Se evocaba allí una Venezuela de fines del siglo pasado o de comienzos del presente con sus revoluciones y guerras civiles, sus cuentos de caudillos, sus lances difíciles o inverosímiles. O se hablaba con la mayor erudición heráldica de las familias de Zaraza, de Trujillo o de Mérida. Se contaban chistes políticos que ya habían aparecido en las crónicas costumbristas de 1895 o en las caricaturas de “El grito del pueblo”, en 1909.
Era la historia de una Venezuela de pocas personas que se conocían, por lo menos de vista o referencia, y repasaban sus recuerdos como quien hojea un álbum de retratos. Con sus bastones de vera, sus trajes de dril o de alpaca, sus desusados relojes y leopoldinas, eran estos viejecitos los últimos depositarios de la tradición más coloreada y cuentera.

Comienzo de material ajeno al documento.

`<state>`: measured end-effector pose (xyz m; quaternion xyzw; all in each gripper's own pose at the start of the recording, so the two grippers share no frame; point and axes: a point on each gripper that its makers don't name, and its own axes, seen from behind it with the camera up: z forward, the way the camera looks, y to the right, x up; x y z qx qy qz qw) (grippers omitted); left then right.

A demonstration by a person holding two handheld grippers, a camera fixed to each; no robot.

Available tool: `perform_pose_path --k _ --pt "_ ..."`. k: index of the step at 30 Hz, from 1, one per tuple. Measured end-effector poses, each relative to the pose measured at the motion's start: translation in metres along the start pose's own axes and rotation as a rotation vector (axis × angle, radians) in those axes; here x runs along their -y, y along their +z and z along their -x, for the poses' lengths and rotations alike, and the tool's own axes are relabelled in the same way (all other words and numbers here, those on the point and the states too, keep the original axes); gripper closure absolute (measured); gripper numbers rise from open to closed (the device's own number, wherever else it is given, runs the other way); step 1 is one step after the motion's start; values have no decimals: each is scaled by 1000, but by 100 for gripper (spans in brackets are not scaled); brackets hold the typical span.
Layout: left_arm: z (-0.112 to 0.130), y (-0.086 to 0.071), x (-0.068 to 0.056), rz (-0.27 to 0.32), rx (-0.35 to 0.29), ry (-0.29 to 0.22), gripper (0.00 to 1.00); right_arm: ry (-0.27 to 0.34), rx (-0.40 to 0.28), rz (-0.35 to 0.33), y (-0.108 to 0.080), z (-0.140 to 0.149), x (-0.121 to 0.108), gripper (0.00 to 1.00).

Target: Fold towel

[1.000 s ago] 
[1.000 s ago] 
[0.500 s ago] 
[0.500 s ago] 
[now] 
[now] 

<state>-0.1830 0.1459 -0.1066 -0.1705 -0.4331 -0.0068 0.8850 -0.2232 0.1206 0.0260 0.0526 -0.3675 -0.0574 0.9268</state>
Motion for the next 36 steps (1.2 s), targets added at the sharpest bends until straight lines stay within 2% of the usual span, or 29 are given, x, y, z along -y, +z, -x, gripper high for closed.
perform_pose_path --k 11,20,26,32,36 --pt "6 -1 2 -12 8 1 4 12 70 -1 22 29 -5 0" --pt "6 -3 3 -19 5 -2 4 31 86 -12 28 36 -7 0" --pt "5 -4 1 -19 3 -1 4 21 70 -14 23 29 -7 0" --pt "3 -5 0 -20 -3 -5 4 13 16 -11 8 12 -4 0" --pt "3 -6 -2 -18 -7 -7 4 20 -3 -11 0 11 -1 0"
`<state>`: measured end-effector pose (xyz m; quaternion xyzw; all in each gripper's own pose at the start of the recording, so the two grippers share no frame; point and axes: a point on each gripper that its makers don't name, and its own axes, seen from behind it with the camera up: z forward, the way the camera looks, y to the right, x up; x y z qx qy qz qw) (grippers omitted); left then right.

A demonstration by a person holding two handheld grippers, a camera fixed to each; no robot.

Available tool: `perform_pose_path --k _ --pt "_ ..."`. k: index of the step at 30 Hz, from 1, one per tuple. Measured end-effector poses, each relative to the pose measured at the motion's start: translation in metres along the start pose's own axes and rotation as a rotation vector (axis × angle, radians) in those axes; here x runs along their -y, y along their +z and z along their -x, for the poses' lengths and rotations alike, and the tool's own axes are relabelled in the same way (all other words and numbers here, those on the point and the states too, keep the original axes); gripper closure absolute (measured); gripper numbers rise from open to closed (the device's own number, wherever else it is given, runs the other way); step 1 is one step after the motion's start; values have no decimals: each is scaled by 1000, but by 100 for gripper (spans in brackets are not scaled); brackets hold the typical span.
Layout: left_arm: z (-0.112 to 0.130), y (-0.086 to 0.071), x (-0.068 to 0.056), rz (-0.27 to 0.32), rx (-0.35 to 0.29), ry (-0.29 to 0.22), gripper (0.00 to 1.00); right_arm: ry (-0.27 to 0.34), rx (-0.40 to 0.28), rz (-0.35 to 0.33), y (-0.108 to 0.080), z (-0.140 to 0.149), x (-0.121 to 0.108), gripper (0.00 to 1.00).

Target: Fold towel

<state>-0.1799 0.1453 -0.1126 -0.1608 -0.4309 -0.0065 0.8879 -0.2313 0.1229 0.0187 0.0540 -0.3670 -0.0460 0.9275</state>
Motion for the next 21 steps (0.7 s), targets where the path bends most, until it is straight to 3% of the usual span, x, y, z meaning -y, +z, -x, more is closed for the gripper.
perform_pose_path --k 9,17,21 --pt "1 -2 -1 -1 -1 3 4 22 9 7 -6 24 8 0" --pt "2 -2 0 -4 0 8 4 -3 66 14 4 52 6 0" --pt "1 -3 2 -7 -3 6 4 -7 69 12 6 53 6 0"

Las biblias de su añejo sabor autóctono eran la Historia Contemporánea de González Guinan o la Gran Recopilación de Landaeta Rosales. Pero la oleada inmigratoria comienza a correrlos de la plaza, y ahora, cuando logran encontrarse e improvisar un pequeño corrillo, denigran de esas gentes nuevas que ya nadie conoce y que, según su primario nacionalismo emocional, le arrebatan el derecho al sol, a la sombra de los árboles, a sus intraducibles anécdotas.
– ¿Qué va a ser de este país? – preguntan nostálgicamente.
Pero en la emulsión y trituración de sangres y corrientes culturales que vienen a sumarse a nuestro tricolor mestizo, nadie podría aventurar la profética respuesta.